I invite L&D teams specifically to focus on 4 steps to close EQ gaps:
1) Start with diagnosis, not prescription.
Before redesigning any programme, explore the nature of the gap in emotional intelligence. What are some of the underlying challenges that contribute to this disparity? EQ includes elements like self-awareness, self-regulation, motivation, empathy and social skills. Identifying the core challenges will then help you shape what elements you bring to life in training.
2) Explore the shadow self.
One area of leadership that is often overlooked is the shadow, or the unconscious influence leaders cast on their team and culture through what they say, do, prioritise and measure. These actions shape how employees act and operate for better or worse. When leaders analyse their effect on others, their EQ increases as does their capacity to use their influence for good.
3) Turn insight into action with team norms.
I find that team norms are transformative for so many leadership capacities. These rules of engagement outline a pathway for staff to raise ideas, surface mistakes, share unpopular opinions and be authentic in times of challenge. L&D professionals can facilitate the conversation, helping the executives identify 3-5 norms that leaders can then model with consistency and accountability.

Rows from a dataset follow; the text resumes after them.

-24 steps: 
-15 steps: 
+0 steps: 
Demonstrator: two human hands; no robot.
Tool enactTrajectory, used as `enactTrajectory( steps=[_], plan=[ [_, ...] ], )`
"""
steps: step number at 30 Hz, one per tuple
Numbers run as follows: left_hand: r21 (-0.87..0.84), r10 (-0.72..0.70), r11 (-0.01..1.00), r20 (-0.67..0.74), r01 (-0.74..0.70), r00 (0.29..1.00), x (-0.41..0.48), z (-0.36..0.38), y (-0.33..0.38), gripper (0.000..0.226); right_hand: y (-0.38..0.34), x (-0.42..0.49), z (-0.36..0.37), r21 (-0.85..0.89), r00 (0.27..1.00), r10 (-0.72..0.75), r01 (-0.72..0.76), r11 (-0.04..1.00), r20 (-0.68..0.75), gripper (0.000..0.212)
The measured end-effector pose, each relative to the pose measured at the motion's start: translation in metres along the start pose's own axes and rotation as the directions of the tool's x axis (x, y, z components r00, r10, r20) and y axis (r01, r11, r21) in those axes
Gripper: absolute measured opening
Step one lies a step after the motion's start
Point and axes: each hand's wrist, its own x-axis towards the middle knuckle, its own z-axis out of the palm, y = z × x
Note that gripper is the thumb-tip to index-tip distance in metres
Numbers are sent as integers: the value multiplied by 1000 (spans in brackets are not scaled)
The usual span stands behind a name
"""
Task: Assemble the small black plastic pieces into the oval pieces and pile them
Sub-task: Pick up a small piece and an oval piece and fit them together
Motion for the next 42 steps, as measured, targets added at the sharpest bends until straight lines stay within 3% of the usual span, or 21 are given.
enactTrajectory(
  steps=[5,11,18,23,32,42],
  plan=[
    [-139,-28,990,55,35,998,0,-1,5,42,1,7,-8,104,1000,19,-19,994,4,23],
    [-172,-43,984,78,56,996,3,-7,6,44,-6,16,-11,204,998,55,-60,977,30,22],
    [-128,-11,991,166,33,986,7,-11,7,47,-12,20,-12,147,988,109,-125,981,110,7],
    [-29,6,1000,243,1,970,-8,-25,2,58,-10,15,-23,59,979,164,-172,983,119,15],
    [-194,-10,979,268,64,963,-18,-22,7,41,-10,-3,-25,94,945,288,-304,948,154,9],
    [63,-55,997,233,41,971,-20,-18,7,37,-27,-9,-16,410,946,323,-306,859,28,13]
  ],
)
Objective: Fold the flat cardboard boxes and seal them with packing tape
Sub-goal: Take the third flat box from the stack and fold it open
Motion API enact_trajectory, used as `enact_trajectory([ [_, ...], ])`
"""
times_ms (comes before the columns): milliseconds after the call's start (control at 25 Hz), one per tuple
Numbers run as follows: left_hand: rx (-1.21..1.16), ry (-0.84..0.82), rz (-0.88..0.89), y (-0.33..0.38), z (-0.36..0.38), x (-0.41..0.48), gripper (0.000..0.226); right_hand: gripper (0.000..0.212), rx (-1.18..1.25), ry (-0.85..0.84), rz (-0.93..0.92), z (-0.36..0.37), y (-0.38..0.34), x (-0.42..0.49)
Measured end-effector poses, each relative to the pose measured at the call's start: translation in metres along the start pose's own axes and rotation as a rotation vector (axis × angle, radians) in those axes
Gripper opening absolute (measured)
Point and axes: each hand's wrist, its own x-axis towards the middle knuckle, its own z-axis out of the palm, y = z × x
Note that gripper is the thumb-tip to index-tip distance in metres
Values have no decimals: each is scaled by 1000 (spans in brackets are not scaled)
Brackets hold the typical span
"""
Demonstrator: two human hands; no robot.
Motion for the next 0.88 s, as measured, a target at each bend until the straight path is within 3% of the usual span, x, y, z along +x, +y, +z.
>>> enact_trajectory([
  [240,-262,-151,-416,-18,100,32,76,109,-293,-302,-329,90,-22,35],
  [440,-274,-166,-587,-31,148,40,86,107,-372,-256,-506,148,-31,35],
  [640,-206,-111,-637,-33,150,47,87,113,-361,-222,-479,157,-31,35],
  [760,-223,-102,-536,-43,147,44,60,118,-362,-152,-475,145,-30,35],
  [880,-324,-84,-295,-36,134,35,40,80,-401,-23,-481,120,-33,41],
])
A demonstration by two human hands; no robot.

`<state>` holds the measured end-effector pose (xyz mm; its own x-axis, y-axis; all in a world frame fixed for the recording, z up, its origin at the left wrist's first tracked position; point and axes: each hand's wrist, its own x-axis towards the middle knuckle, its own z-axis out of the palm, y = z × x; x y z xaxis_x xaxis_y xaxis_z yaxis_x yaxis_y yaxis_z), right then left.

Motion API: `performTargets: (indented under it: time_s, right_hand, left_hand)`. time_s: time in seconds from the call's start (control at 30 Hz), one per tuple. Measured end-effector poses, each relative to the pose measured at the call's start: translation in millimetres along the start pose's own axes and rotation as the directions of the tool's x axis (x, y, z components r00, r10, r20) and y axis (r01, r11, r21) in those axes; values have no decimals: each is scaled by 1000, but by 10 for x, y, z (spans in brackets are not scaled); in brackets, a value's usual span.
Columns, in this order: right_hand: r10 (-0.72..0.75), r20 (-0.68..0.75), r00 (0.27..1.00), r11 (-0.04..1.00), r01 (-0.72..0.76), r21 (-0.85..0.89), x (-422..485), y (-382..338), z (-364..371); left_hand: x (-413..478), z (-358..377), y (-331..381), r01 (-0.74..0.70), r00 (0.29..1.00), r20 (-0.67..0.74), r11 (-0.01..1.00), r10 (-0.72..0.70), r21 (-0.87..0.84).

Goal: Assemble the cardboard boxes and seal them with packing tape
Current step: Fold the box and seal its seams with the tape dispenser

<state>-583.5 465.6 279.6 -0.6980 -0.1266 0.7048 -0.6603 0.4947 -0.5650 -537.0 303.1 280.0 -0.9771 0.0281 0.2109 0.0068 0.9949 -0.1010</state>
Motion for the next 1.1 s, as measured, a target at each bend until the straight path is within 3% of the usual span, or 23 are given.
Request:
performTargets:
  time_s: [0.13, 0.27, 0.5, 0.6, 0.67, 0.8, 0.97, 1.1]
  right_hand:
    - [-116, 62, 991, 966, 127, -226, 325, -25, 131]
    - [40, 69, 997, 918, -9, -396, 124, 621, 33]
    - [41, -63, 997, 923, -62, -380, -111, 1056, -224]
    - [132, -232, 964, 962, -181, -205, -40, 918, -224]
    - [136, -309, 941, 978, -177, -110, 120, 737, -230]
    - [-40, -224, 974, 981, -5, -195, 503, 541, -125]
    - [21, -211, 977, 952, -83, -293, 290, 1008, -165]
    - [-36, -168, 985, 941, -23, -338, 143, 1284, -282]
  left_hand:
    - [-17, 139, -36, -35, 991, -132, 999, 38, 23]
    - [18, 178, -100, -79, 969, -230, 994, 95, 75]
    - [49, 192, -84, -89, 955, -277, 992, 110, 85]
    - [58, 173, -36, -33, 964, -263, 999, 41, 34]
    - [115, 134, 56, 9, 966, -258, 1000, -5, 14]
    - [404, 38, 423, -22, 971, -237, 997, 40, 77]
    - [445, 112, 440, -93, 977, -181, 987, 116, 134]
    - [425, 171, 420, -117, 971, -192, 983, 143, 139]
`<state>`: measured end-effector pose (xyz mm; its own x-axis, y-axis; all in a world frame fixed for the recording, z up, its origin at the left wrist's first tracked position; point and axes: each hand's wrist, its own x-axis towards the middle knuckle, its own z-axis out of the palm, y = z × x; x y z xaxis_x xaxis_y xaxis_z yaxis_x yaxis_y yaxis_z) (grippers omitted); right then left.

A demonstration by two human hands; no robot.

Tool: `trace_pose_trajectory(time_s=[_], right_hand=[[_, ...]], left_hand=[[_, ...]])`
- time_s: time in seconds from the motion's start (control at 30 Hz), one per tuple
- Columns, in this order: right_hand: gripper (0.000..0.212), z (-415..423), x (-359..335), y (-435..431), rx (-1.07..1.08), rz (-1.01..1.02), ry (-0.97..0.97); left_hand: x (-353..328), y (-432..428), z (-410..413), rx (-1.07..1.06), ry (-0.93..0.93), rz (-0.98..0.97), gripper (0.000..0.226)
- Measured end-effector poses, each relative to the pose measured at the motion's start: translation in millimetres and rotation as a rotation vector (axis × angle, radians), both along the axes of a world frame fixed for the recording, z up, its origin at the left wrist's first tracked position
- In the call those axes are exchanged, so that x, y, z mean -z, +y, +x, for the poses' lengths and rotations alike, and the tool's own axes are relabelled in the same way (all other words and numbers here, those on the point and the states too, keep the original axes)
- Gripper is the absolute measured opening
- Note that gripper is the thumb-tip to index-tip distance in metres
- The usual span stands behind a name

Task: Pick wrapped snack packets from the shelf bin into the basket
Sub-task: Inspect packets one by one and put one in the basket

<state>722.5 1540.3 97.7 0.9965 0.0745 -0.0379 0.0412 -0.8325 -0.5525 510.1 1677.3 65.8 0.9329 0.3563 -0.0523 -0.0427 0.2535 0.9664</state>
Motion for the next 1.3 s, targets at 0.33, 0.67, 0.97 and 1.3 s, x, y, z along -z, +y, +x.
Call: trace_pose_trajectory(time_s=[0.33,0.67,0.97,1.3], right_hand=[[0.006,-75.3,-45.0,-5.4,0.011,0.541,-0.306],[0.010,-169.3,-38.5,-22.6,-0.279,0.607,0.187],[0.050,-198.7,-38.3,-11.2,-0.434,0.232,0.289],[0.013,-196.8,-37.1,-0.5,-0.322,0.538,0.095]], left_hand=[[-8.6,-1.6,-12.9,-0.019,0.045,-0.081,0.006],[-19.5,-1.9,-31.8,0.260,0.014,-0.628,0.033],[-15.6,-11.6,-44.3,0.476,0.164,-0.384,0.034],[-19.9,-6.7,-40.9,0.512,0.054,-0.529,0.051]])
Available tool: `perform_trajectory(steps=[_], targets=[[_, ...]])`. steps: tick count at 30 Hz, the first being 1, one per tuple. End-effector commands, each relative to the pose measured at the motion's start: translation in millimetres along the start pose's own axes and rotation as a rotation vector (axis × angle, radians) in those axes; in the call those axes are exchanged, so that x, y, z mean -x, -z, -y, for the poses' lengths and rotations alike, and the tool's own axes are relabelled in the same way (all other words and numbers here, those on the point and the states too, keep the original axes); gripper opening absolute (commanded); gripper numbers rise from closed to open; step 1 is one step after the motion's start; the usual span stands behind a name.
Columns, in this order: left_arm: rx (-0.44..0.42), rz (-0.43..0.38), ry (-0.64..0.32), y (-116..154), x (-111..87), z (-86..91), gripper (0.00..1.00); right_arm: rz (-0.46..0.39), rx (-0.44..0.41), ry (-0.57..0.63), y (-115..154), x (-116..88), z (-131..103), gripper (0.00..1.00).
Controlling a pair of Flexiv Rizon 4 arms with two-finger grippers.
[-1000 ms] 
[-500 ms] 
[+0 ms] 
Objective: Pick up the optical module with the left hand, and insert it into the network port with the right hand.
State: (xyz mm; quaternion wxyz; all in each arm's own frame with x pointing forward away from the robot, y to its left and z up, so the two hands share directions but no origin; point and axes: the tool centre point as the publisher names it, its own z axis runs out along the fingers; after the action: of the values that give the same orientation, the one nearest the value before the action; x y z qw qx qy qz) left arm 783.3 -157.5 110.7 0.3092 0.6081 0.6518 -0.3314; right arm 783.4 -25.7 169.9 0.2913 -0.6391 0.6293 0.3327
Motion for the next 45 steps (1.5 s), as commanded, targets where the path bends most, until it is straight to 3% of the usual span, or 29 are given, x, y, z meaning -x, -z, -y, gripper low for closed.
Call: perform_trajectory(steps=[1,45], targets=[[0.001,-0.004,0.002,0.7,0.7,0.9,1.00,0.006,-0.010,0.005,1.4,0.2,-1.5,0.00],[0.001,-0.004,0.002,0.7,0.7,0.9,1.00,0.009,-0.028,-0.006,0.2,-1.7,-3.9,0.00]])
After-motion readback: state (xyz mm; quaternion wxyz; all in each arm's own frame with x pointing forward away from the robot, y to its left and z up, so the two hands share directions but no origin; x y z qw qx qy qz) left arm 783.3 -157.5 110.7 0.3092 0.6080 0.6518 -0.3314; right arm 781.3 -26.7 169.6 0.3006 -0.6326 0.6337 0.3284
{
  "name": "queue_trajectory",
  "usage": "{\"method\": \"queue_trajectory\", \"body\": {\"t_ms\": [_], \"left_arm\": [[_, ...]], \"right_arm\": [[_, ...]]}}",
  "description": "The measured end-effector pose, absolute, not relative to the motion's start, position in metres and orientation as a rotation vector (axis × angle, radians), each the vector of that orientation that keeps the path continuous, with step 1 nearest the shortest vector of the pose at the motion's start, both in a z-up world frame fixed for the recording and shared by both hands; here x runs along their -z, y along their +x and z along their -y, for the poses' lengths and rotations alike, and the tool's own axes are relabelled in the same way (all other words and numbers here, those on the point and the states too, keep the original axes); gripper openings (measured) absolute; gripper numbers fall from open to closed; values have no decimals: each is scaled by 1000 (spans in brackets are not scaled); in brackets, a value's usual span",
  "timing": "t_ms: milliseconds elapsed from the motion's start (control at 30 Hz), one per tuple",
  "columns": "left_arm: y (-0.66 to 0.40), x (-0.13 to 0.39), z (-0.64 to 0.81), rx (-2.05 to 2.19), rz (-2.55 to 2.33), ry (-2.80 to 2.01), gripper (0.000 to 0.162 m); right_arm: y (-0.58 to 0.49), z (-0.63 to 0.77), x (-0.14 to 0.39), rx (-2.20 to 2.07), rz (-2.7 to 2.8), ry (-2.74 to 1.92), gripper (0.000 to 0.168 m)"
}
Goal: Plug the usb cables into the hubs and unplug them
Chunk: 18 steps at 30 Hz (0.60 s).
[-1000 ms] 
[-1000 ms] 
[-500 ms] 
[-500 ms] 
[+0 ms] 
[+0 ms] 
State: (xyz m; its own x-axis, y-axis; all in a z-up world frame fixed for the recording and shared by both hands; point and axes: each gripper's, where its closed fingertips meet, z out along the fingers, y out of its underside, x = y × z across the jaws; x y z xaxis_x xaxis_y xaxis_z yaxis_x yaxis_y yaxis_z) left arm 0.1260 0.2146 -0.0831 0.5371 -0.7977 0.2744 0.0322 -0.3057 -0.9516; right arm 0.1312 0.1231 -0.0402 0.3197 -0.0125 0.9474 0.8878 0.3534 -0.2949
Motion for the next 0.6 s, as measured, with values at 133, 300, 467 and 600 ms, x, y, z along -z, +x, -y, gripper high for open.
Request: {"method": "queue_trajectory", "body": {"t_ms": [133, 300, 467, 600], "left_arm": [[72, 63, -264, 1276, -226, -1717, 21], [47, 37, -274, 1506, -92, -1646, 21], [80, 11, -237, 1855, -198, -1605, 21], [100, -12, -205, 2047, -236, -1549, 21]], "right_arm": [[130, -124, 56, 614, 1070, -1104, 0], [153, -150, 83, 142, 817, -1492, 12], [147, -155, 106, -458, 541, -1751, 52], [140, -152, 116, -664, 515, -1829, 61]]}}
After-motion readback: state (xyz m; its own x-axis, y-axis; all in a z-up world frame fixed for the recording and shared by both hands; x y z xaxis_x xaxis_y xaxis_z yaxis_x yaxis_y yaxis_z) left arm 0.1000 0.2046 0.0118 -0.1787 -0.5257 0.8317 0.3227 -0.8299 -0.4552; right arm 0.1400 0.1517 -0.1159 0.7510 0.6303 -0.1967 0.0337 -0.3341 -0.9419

4) Embed EQ into the flow of work.
A leadership retreat or kick-off session is a powerful way to introduce concepts like the shadow side of leadership or other underlying EQ gaps. You can then build on these insights with a team norms workshop. However, one-time events are not magic pills. Change requires sustained practise. Cultivate EQ development in day-to-day actions using tools like 1:1 and small group coaching, mentorship, on-the-job learning, just-in-time resources or peer pair-and-share sessions.
Becoming an EQ Agent
Emotional intelligence is a transformative skill that has a significant ripple effect. Individuals with higher EQ are better equipped to manage stress and maintain resilience. Their capacity to hold space for others generates more trusting and connected teams, which stimulates higher performing cultures.
While it may seem like a very Social (or relational) trait, the truth is that every person can operate with high EQ, no matter their Emergenetics Profile. When they do, the results will magnify through a more resilient, engaged workplace and higher profits.
What other skills are necessary for future-ready leaders? Explore our guide: Leading Forward!
Frequently Asked Questions
What are the most common signs of poor emotional intelligence in leaders?
Common signals include talking more than listening, over-directing without asking questions, using language that positions the leader as separate from their team (‘they’ vs. ‘we’) and framing workplace challenges as someone else’s fault rather than a shared challenge to solve.
Can emotional intelligence be developed, or is it fixed?
EQ is highly trainable, and it requires self-awareness first. Leaders who are willing to honestly examine their gifts, blind spots and shadows tend to see real, lasting change.
What’s the ROI of investing in leadership EQ?
Organizations with high-EQ leadership consistently report lower voluntary turnover, higher engagement scores and better cross-functional collaboration. The financial impact comes primarily through engagement and retention, and through productivity gains when teams feel psychologically safe.
Should EQ development be part of onboarding for new managers?
Yes, and ideally before people move into leadership roles. Employees can begin developing self-awareness, emotional regulation, active listening and feedback skills well before they manage others.